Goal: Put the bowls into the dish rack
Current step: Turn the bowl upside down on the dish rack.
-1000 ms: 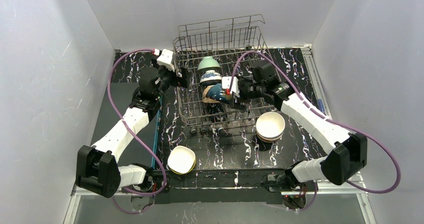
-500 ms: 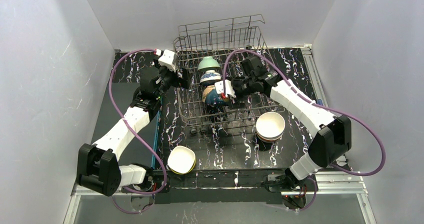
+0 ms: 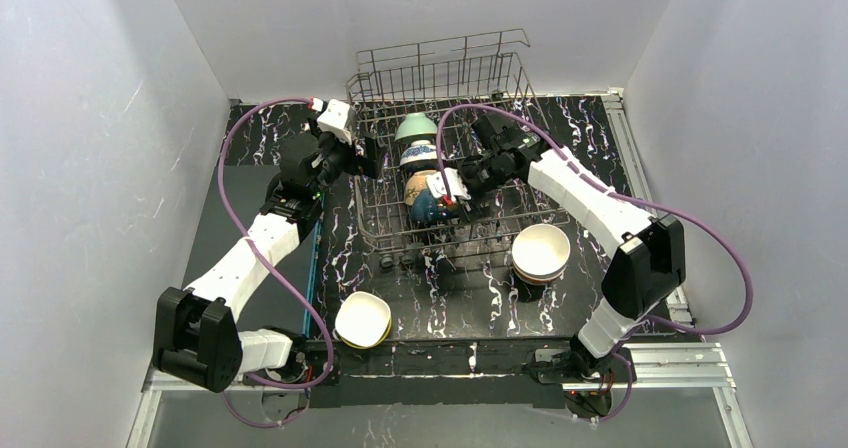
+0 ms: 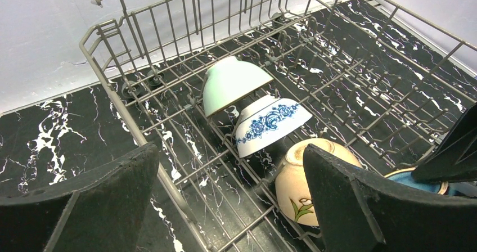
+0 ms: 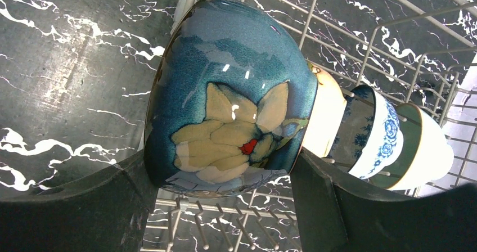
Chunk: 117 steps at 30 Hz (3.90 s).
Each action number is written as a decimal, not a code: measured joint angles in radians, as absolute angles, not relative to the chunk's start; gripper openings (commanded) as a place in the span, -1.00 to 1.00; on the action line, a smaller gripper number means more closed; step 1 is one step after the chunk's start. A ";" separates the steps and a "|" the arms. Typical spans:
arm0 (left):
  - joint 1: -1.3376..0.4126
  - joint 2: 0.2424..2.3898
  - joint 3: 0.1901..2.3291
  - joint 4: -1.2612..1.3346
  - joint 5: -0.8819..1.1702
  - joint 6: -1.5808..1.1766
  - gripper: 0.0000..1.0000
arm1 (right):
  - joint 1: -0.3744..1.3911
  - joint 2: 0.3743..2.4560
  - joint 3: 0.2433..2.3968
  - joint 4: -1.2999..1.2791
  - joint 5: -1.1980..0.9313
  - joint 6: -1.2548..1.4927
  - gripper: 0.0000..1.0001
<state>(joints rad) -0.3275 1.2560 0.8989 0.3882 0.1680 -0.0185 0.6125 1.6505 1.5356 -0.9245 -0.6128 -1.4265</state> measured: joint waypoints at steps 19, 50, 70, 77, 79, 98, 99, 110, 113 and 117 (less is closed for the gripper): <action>-0.327 1.256 0.899 0.388 0.175 -0.019 0.96 | 0.661 1.691 1.574 -0.941 -0.578 -1.449 -0.97; -0.327 1.256 0.899 0.388 0.187 -0.019 0.96 | 0.716 1.659 1.538 -0.859 -0.435 -1.339 -0.97; -0.327 1.256 0.899 0.388 0.192 -0.019 0.96 | 0.719 1.599 1.443 -0.748 -0.363 -1.320 -0.97; -0.327 1.256 0.899 0.388 0.192 -0.019 0.96 | 0.719 1.599 1.441 -0.731 -0.353 -1.342 -0.97; -0.327 1.256 0.899 0.388 0.192 -0.019 0.96 | 0.719 1.599 1.441 -0.735 -0.350 -1.357 -0.97; -0.327 1.272 0.899 0.388 0.201 -0.020 0.96 | 0.714 1.583 1.406 -0.757 -0.360 -1.441 0.40; -0.327 1.272 0.899 0.388 0.202 -0.020 0.96 | 0.714 1.581 1.403 -0.755 -0.360 -1.441 0.53; -0.327 1.272 0.899 0.388 0.211 -0.020 0.96 | 0.713 1.532 1.376 -0.714 -0.345 -1.415 0.97; -0.327 1.273 0.899 0.388 0.215 -0.021 0.96 | 0.713 1.522 1.376 -0.713 -0.346 -1.411 0.97; -0.327 1.276 0.899 0.389 0.221 -0.023 0.96 | 0.713 1.511 1.376 -0.713 -0.351 -1.409 0.97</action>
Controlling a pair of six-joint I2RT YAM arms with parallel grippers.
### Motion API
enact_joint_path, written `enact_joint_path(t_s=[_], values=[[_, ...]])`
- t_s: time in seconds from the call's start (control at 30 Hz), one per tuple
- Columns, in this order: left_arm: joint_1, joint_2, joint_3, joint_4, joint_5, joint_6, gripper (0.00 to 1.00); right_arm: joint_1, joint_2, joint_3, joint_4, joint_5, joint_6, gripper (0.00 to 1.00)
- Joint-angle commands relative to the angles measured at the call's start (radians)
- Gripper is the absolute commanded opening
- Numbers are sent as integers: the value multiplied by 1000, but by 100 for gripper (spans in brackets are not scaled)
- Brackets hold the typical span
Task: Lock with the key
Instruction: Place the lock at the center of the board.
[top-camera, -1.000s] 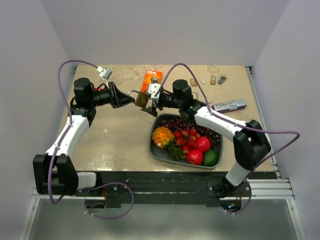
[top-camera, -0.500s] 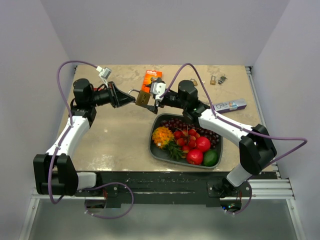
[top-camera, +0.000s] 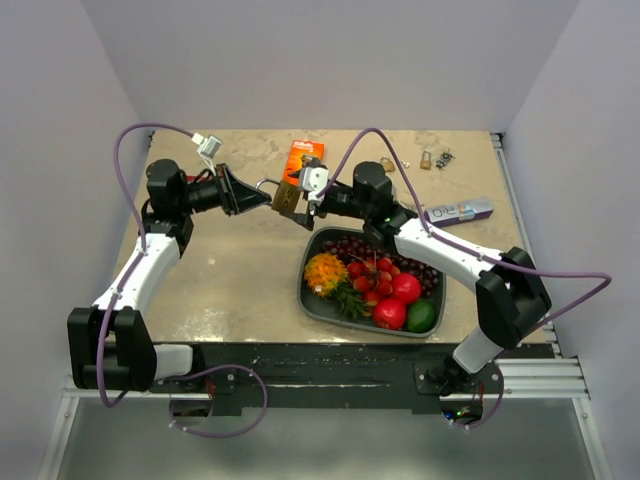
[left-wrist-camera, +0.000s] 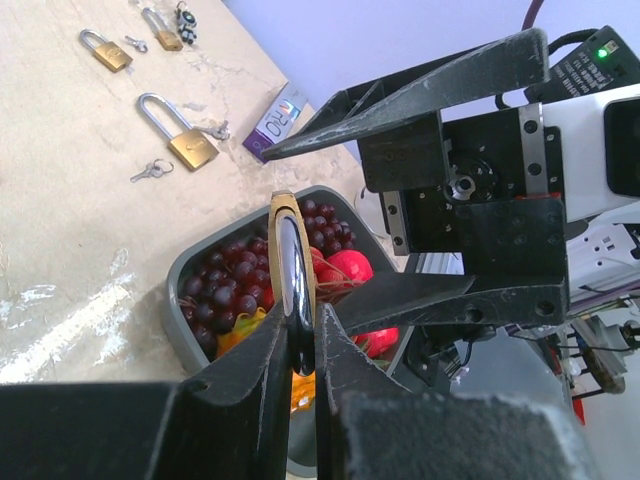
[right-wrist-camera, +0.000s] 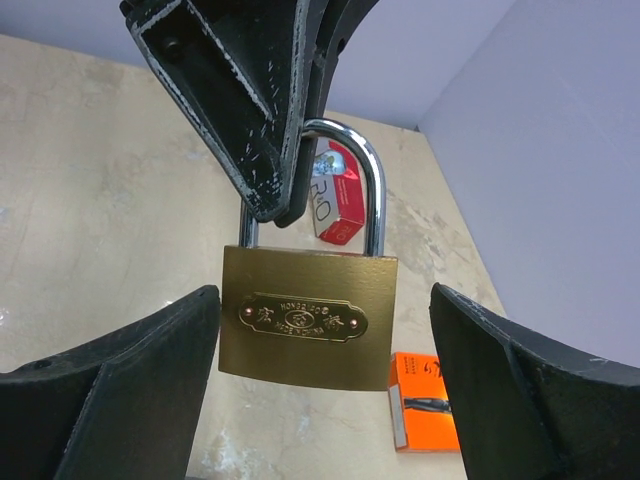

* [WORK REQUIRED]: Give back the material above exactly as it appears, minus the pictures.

* [EXERCISE RESPONSE]:
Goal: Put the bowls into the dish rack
Current step: Turn the bowl upside down on the dish rack.
-1000 ms: 
-500 ms: 
+0 ms: 
+0 ms: 
+0 ms: 
Chunk: 117 steps at 30 Hz (3.90 s).
Each action number is written as a decimal, not a code: measured joint angles in radians, as absolute angles, not relative to the chunk's start; gripper openings (commanded) as a place in the span, -1.00 to 1.00; on the action line, a smaller gripper number means more closed; step 1 is one step after the chunk's start. A ";" separates the steps and a "|" the arms. Typical spans:
arm0 (left):
  - joint 1: -1.3376..0.4126
  - joint 2: 0.2424..2.3898
  - joint 3: 0.1901..2.3291
  - joint 4: -1.2612..1.3346
  - joint 5: -0.8819..1.1702
  - joint 6: -1.5808..1.1766
  - gripper: 0.0000..1.0000
arm1 (right):
  - joint 1: -0.3744..1.3911
  - joint 2: 0.3743..2.4560
  - joint 3: 0.2433..2.3968
  - joint 4: -1.2999..1.2791
  - joint 5: -1.1980..0.9313
  - joint 6: -1.2548..1.4927
  - gripper: 0.0000..1.0001
<state>(joints rad) -0.3275 1.2560 0.8989 0.3882 0.1680 -0.0185 0.6125 1.6505 1.5356 -0.9245 -0.6128 -1.4265</state> measured: joint waypoints at steps 19, 50, 70, 77, 79, 98, 99, 110, 113 and 117 (less is closed for the gripper): <action>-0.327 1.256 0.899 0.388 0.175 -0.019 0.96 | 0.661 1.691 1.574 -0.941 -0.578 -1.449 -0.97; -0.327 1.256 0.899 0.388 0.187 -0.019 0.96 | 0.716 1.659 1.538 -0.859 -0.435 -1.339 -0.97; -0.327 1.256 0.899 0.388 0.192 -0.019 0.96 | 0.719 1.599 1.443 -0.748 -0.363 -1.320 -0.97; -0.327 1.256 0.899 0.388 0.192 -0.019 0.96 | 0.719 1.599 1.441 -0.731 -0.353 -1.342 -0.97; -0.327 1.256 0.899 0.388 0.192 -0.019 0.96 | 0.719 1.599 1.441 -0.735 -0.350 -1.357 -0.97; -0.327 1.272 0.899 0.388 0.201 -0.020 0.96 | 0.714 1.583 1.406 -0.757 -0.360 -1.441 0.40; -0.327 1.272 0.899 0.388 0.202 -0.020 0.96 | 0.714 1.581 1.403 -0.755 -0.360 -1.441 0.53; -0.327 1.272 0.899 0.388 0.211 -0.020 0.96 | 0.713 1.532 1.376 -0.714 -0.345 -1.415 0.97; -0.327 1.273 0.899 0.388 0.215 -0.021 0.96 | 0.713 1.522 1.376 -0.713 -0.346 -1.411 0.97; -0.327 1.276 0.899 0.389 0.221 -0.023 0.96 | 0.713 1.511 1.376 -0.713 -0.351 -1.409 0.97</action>
Controlling a pair of six-joint I2RT YAM arms with parallel grippers.
### Motion API
enact_joint_path, written `enact_joint_path(t_s=[_], values=[[_, ...]])`
- t_s: time in seconds from the call's start (control at 30 Hz), one per tuple
- Columns, in this order: left_arm: joint_1, joint_2, joint_3, joint_4, joint_5, joint_6, gripper (0.00 to 1.00); right_arm: joint_1, joint_2, joint_3, joint_4, joint_5, joint_6, gripper (0.00 to 1.00)
- Joint-angle commands relative to the angles measured at the call's start (radians)
- Gripper is the absolute commanded opening
- Numbers are sent as integers: the value multiplied by 1000, but by 100 for gripper (spans in brackets are not scaled)
- Brackets hold the typical span
Task: Lock with the key
Instruction: Place the lock at the center of the board.
[top-camera, -1.000s] 
[top-camera, -0.500s] 
[top-camera, +0.000s] 
[left-wrist-camera, +0.000s] 
[right-wrist-camera, +0.000s] 

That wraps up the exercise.